**The task**
Calculate how many lines of the data hold "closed". The answer consists of that number only.

((

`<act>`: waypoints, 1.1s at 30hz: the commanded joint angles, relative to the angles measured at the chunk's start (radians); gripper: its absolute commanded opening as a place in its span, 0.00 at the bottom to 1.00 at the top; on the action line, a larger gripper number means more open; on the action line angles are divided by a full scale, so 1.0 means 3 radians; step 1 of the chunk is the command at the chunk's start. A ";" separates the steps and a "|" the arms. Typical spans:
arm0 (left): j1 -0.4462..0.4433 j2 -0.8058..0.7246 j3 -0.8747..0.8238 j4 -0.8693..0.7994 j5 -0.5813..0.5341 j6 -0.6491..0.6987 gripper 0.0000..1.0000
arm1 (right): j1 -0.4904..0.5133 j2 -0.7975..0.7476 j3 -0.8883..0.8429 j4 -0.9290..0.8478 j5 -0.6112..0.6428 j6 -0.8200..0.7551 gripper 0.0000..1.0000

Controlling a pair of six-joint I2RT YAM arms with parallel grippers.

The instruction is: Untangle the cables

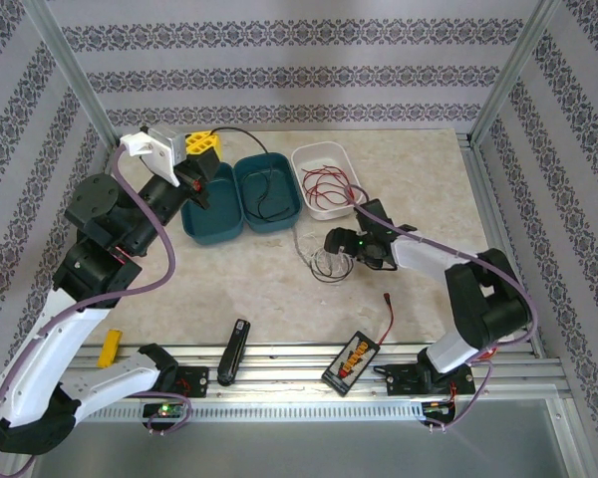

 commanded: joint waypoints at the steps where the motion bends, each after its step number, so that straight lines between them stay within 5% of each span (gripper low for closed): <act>1: 0.0015 0.0067 -0.0015 0.0049 0.0107 -0.0008 0.00 | -0.0036 -0.0345 0.0055 0.0237 -0.0111 0.0069 0.98; 16: 0.0118 0.0640 0.0150 0.0224 -0.0353 0.0232 0.00 | -0.0310 -0.1359 -0.0175 -0.0024 0.0798 -0.0038 0.98; 33: 0.0485 0.1698 0.0645 0.0509 -0.0500 0.0602 0.00 | -0.0390 -0.1851 -0.0288 -0.0382 0.1080 -0.0158 0.98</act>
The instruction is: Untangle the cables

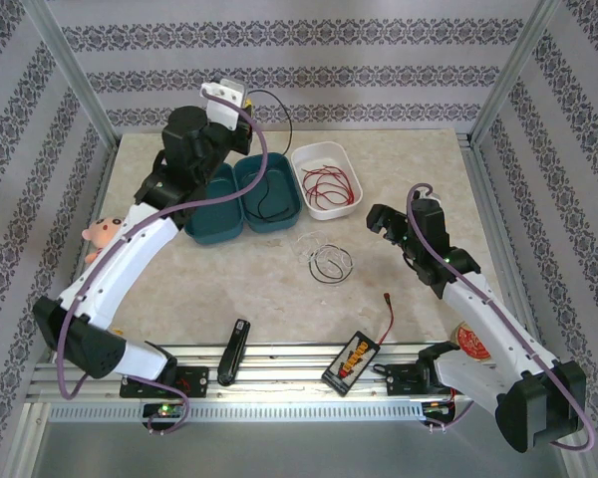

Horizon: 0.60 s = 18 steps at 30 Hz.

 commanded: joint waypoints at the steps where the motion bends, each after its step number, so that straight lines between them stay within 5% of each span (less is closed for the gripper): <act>1: 0.0050 0.0093 0.0059 0.0197 -0.0067 0.0126 0.00 | -0.0018 -0.0029 0.0021 -0.0141 0.0136 -0.0083 0.98; 13: 0.0283 0.0263 -0.0187 0.0281 0.0030 -0.0056 0.00 | -0.0026 0.0043 0.0039 -0.0148 0.0103 -0.0044 0.98; 18: 0.0381 0.0419 0.0201 0.0022 0.0265 -0.0132 0.00 | -0.0027 0.0065 0.0034 -0.0156 0.0098 -0.0043 0.98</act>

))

**Response to this task**
2